WHAT IS EXPECTED
Given the records below, the lines starting at the line with "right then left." and ending at the line with "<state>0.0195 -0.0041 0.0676" should be output exactly, both end lines kept and pictures left out.

DATASET CONTENT

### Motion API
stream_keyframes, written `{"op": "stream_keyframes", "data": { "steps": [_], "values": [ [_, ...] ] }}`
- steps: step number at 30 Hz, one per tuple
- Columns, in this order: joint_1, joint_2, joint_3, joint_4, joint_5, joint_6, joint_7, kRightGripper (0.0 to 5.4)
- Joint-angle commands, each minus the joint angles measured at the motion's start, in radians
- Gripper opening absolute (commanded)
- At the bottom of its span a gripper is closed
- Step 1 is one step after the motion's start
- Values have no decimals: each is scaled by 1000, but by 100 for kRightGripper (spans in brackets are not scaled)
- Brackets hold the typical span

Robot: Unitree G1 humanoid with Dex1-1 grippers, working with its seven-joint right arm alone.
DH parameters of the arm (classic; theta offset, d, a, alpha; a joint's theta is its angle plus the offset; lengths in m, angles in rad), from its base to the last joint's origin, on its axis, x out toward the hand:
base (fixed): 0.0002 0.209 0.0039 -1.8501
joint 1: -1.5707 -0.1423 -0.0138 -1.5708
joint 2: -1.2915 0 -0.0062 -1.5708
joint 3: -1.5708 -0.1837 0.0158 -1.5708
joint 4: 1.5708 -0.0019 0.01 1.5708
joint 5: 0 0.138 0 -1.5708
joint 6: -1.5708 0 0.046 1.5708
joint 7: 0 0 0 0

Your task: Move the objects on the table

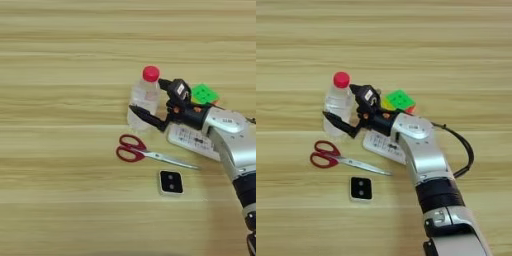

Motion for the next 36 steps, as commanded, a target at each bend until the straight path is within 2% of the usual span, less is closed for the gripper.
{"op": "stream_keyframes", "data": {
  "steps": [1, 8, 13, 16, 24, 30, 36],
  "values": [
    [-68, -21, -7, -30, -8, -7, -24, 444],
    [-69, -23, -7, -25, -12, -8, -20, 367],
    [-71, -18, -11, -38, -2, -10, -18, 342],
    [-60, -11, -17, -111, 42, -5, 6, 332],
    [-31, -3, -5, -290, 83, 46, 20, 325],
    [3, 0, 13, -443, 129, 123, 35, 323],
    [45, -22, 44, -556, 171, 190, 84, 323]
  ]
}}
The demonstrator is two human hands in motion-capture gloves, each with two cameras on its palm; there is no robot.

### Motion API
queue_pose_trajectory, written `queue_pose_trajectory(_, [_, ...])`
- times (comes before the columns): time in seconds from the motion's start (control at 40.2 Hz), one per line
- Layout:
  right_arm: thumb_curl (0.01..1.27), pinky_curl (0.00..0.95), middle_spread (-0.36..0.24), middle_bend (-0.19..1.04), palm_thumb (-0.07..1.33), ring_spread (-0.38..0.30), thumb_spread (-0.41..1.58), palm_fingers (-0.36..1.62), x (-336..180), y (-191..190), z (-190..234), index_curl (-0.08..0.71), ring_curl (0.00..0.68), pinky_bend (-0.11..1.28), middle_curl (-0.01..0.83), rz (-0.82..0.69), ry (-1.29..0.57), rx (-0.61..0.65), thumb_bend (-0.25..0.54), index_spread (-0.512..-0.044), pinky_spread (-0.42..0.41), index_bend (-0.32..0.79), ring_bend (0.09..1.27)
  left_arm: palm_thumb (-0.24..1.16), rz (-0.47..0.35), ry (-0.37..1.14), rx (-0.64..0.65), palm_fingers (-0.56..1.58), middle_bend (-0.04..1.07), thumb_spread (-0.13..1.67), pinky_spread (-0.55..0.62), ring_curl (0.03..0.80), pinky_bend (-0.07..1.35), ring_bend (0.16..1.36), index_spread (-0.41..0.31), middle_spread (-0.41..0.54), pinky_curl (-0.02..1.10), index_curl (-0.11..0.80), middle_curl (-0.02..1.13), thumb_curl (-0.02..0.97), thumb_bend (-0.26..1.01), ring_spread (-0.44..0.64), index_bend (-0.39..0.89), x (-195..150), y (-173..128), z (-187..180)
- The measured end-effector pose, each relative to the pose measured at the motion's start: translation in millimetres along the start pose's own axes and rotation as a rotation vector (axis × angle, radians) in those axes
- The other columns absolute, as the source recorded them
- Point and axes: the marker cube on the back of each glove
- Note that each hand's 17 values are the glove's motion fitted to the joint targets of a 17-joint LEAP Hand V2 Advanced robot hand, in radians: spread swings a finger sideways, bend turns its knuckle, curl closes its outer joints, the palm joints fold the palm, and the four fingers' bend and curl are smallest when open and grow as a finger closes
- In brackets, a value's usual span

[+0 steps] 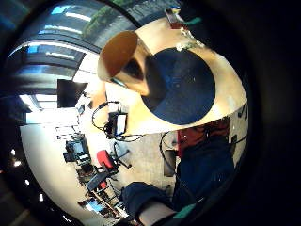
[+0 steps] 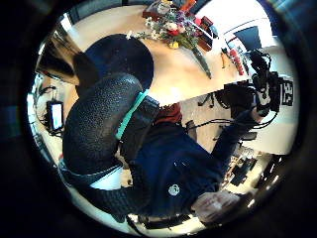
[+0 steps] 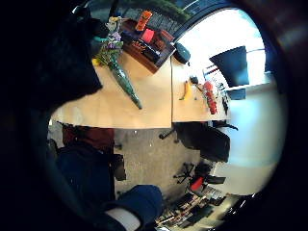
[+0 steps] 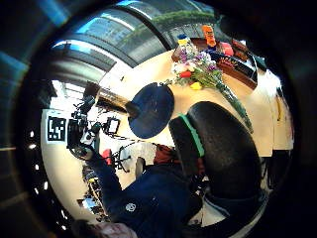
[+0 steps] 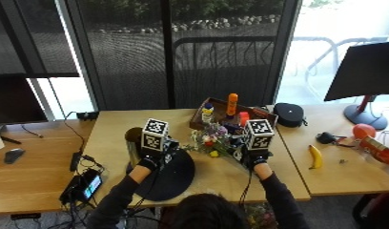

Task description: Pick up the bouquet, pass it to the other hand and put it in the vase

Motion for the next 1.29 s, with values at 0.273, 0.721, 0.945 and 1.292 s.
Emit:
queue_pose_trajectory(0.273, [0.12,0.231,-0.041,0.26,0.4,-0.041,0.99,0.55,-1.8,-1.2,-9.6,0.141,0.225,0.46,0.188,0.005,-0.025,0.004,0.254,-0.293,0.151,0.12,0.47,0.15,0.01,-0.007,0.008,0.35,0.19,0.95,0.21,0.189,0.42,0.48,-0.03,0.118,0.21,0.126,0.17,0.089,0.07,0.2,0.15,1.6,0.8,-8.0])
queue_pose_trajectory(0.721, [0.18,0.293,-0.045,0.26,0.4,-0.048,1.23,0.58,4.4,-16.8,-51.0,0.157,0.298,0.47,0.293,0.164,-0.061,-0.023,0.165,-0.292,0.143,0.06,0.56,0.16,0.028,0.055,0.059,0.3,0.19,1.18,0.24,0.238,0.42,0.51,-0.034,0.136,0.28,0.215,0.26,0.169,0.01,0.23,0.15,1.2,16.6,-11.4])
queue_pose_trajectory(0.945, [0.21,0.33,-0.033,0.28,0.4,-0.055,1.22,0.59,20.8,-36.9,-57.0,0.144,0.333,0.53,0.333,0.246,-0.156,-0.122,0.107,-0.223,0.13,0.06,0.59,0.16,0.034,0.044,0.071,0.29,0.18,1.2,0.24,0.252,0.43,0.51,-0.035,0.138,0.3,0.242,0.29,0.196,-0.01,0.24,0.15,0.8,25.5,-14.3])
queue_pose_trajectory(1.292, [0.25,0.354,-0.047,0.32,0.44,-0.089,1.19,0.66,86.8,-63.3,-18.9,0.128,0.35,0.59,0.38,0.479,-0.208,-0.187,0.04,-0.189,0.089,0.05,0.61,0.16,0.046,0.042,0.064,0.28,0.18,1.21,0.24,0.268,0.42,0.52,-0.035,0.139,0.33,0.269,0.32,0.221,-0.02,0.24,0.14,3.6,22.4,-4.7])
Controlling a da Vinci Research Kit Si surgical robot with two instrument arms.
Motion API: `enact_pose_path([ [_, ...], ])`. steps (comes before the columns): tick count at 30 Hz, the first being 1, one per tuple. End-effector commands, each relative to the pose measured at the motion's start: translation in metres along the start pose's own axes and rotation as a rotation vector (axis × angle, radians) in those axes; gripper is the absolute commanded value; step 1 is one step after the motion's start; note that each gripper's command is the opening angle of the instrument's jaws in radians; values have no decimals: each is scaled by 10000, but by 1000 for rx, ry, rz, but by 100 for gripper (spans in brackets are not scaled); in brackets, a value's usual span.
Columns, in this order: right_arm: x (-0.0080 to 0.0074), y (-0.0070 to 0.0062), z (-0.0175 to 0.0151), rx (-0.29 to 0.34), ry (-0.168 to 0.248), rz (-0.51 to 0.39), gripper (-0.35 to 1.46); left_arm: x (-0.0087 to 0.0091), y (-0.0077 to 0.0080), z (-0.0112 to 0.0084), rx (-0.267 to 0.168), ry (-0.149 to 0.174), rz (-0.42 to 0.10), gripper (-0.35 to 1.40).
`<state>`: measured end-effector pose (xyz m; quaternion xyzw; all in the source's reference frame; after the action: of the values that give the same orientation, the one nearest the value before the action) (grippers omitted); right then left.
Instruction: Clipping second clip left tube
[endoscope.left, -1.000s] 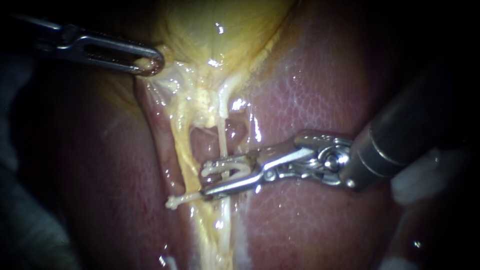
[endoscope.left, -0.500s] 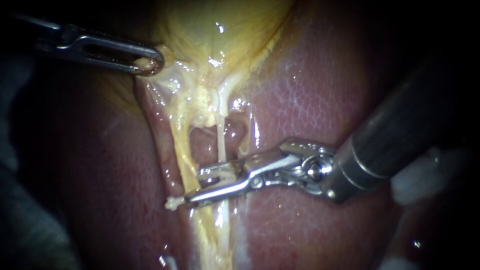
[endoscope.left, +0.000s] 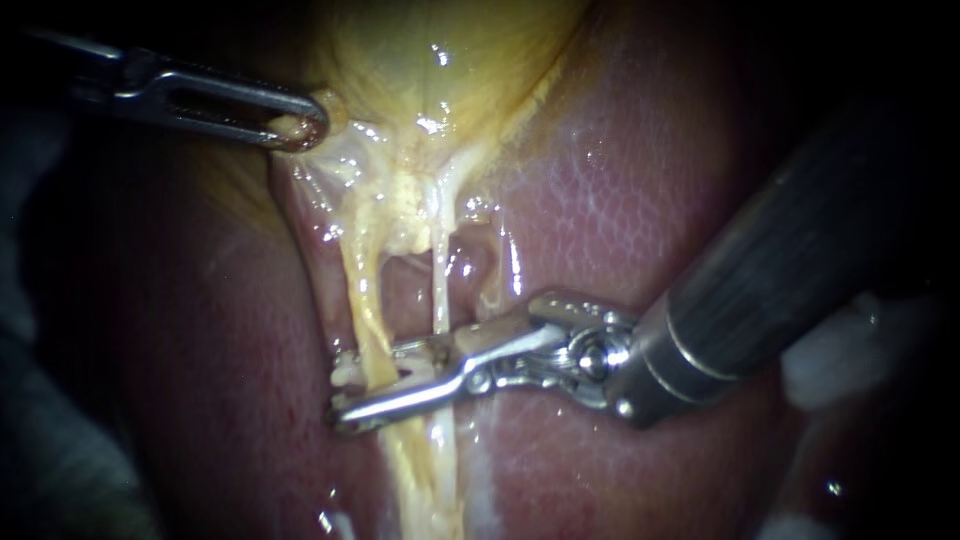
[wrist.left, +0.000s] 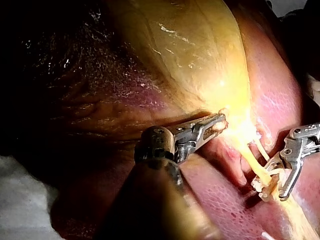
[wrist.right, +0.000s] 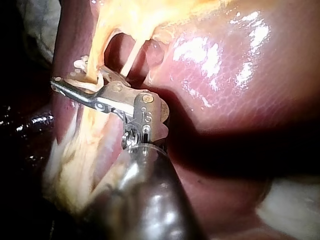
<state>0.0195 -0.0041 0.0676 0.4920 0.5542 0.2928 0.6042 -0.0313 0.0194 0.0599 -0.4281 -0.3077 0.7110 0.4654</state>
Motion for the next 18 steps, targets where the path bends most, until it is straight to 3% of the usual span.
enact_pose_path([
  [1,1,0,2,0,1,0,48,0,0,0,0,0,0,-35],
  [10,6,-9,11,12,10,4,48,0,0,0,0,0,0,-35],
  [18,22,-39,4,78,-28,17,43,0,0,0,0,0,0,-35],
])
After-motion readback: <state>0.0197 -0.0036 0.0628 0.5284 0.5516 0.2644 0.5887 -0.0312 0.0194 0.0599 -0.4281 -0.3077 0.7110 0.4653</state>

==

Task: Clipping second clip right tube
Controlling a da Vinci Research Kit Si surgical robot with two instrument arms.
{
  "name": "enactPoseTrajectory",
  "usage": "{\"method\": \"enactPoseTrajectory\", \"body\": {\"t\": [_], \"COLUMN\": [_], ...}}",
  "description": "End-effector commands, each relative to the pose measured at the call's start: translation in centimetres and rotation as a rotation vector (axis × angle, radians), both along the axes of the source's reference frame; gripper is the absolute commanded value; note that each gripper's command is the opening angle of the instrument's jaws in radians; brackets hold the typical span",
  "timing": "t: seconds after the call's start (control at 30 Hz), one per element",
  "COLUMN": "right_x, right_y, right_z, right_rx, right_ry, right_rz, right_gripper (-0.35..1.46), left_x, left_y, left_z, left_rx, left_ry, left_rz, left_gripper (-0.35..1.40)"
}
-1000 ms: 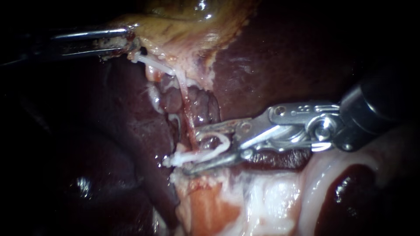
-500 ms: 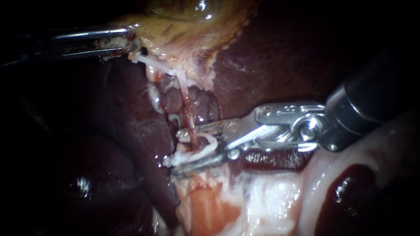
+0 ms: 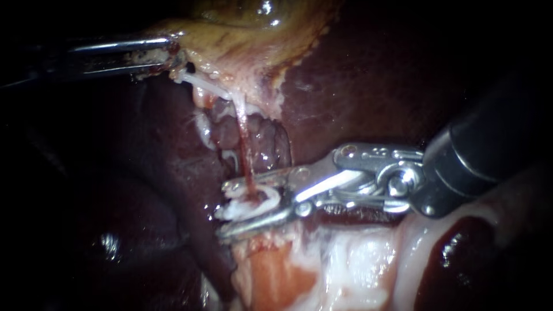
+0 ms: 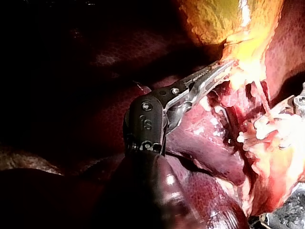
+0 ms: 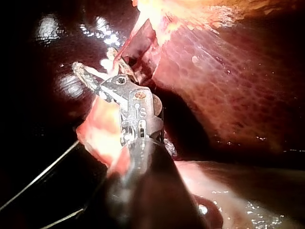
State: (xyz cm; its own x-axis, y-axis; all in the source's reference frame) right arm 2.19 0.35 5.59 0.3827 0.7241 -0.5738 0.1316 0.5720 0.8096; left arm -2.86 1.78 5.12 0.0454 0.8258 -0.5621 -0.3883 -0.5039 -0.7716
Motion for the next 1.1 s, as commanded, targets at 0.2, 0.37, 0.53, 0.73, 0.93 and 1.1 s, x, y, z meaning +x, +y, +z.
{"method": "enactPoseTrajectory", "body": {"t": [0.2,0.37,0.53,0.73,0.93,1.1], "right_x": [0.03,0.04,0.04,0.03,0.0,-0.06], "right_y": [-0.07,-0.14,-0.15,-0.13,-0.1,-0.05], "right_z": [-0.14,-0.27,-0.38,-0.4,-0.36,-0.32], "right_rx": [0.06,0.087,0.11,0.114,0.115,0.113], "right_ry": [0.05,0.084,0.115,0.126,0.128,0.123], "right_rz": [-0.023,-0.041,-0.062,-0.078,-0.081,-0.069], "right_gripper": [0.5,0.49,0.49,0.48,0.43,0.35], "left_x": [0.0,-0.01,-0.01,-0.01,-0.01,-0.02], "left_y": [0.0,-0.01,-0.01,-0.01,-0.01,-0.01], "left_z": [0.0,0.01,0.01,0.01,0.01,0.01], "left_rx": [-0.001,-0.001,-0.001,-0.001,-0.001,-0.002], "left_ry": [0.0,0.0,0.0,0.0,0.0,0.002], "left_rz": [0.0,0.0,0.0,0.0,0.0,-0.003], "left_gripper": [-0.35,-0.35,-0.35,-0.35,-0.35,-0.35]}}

RESPONSE BOX
`<state>`: measured end-effector pose (xyz m; quaternion xyzw; all in the source's reference frame; after the action: of the values that give the same orientation, the one nearest the value before the action) (grippers omitted); right then left.
Instruction: Clipping second clip left tube
[endoscope.left, -1.000s] 
[endoscope.left, -0.500s] 
[endoscope.left, +0.000s] 
[wrist.left, +0.000s] 
[wrist.right, +0.000s] 
<state>0.0195 -0.0041 0.0676 0.4920 0.5542 0.2928 0.6042 -0.0313 0.0194 0.0599 -0.4281 -0.3077 0.7110 0.4654</state>

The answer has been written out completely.